The major clinical impact of cachexia is on outcome. Defined as unintentional weight loss of at least 7.5%, cachexia was associated with a mortality of 50% at 18 months.⁸⁰ In fact, decreasing body mass and not just an active process of cachexia is inversely related to survival.^81,82 Increasing body mass is strongly associated with survival following left ventricular assist device implantation.⁸³ The situation following cardiac transplantation is more complex. Weight at transplantation does not have a major impact on outcome,⁸⁴ but because thinner patients have a worse prognosis, there is more to be gained from transplantation for underweight patients.

It may seem odd to consider ‘sudden death’ to be a clinical syndrome, but one of the peculiarities of chronic HF is that patients are at risk of dying suddenly at any point in their clinical course. Approximately half the patients dying from HF die from progressive disease, but the others die suddenly. The mode of death in HF depends upon the severity of the HF syndrome (see Fig. 2.8). With worsening NYHA class of symptoms, so the likelihood of a death being sudden declines, with sudden death predominating as the mode of death in patients with milder symptoms. Note, however, that the likelihood of dying is much lower in patients with mild symptoms, so the absolute number of sudden deaths increases with worsening symptoms.

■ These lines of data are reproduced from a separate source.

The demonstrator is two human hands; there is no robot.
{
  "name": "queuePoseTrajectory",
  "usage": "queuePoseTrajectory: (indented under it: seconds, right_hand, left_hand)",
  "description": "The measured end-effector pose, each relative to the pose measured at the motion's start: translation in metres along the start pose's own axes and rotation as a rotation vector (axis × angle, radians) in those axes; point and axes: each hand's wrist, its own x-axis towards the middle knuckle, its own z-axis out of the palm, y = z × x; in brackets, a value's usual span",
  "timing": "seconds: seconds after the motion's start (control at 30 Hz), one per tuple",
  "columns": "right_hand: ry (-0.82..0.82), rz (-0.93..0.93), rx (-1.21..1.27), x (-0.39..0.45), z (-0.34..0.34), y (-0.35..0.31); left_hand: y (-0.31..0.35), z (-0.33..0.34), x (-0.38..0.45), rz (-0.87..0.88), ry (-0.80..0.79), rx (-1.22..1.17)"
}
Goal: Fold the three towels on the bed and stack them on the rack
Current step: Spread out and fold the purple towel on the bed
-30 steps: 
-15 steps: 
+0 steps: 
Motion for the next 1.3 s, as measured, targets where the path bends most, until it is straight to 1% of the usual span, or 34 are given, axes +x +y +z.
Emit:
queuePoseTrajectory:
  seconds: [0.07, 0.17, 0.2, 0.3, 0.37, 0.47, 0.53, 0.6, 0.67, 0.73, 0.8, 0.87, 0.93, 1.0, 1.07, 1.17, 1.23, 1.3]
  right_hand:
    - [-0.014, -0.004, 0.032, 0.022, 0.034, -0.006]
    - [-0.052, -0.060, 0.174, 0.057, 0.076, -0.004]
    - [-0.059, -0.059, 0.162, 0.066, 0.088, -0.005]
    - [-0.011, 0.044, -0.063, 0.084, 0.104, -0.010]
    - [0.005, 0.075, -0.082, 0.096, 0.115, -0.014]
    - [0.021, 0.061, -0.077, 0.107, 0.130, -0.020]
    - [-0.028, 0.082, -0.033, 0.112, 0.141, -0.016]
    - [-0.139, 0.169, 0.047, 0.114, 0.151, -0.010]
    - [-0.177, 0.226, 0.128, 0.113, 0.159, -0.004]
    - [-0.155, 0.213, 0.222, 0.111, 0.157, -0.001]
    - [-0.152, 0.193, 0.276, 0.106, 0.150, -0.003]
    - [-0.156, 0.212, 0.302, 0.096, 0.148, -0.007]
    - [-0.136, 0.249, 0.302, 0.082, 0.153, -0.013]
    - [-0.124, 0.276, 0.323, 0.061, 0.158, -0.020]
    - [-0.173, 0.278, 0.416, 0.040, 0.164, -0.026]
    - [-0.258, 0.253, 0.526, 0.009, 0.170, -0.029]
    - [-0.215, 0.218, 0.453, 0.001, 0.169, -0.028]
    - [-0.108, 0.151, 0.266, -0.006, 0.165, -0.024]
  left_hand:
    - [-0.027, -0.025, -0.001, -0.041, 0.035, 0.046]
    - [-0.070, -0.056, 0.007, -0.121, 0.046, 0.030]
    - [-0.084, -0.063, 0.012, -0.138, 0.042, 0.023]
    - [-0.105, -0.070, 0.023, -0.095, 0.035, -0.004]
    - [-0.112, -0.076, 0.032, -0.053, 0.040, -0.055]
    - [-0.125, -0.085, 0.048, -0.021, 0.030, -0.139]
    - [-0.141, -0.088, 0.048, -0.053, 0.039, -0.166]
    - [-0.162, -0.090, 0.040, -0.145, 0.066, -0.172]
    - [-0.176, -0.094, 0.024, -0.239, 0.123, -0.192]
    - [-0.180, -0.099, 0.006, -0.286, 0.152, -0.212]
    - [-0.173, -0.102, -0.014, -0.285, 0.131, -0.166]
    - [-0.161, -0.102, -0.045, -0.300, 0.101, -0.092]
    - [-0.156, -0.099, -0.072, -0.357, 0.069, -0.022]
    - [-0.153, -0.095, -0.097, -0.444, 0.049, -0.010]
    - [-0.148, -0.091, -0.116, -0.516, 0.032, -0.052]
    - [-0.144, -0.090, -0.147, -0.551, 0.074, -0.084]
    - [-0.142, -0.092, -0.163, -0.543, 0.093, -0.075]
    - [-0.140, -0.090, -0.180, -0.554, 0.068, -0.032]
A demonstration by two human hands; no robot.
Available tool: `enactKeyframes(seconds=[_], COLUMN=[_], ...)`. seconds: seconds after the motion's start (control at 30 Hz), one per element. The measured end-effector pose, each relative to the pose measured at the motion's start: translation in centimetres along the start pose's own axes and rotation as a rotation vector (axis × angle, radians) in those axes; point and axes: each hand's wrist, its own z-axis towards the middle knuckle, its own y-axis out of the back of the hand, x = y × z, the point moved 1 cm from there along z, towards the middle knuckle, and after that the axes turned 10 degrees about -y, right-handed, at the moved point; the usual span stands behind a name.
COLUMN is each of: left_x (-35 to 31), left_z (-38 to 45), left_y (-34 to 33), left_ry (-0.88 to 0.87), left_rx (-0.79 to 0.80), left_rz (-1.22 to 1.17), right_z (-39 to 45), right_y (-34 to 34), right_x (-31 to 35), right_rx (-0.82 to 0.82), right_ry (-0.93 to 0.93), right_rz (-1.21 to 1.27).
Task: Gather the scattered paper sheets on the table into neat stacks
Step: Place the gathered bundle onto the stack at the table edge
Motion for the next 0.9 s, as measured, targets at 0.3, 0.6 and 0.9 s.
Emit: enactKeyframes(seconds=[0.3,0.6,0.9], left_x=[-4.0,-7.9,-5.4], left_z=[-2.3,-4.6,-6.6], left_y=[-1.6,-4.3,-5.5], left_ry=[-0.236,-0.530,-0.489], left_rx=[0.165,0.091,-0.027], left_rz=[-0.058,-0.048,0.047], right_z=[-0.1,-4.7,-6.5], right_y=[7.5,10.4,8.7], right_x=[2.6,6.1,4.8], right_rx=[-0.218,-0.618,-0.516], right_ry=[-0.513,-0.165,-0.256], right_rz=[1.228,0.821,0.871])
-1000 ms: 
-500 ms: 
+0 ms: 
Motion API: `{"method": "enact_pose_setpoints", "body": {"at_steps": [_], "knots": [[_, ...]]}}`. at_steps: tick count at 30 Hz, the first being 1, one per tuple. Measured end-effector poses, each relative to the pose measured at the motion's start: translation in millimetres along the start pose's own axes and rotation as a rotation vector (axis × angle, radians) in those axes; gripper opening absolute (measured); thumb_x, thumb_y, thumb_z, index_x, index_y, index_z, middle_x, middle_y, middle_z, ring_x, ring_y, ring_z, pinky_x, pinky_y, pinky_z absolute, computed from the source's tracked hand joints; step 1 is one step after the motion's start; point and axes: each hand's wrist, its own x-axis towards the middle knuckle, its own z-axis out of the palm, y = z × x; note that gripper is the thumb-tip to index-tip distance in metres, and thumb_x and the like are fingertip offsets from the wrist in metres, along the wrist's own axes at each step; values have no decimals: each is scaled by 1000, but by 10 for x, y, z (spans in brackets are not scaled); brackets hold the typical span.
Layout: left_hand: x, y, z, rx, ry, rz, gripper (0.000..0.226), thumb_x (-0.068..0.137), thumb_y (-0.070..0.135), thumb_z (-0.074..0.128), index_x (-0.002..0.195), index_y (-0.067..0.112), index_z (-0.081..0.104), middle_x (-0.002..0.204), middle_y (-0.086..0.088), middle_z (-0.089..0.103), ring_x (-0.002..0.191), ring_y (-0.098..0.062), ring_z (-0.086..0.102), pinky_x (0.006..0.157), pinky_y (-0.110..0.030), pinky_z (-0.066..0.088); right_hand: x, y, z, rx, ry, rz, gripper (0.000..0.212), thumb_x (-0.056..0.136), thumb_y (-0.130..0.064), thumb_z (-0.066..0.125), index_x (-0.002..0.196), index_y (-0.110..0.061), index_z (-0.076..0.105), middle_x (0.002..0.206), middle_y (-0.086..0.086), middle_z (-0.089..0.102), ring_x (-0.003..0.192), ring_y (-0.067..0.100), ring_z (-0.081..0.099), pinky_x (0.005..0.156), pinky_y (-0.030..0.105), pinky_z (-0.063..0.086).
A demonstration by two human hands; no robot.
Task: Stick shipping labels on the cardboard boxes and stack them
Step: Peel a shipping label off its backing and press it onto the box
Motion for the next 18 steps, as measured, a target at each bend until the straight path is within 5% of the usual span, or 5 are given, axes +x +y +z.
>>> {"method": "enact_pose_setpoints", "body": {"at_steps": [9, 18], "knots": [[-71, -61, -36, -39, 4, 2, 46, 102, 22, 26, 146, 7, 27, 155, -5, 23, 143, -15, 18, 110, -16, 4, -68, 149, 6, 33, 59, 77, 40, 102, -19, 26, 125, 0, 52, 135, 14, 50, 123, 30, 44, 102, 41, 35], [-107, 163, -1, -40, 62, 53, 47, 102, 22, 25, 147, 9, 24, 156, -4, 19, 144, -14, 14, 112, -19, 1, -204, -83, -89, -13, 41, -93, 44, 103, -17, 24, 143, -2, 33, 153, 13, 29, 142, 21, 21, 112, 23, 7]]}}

Patients with chronic HF are prone to tachyarrhythmias, both atrial and ventricular. The cause of sudden death has traditionally been considered to be a ventricular arrhythmia—either ventricular tachycardia or fibrillation (Fig. 2.9). However, it is important to remember that conduction system disease is very common in HF, and so patients are at risk of bradycardia as well.

A difficulty in understanding the pathophysiology of sudden death is the lack of an agreed definition of sudden death.⁸⁵ A further consideration is that most patients with chronic HF have underlying coronary heart disease, and so are potentially at risk from further ischaemic events. Although sudden deaths are commonly presumed to be due to arrhythmia, post-mortem studies of patients with HF dying suddenly show that very many are secondary to ischaemic events.^86,87 These ischaemic events are mostly not detected in life, leading to a false impression of how common arrhythmic death is. The importance lies in appreciating that therapies targeted specifically at sudden death (e.g. with implantable cardioverter-defibrillators) are not able to eradicate sudden death, which will still continue to happen.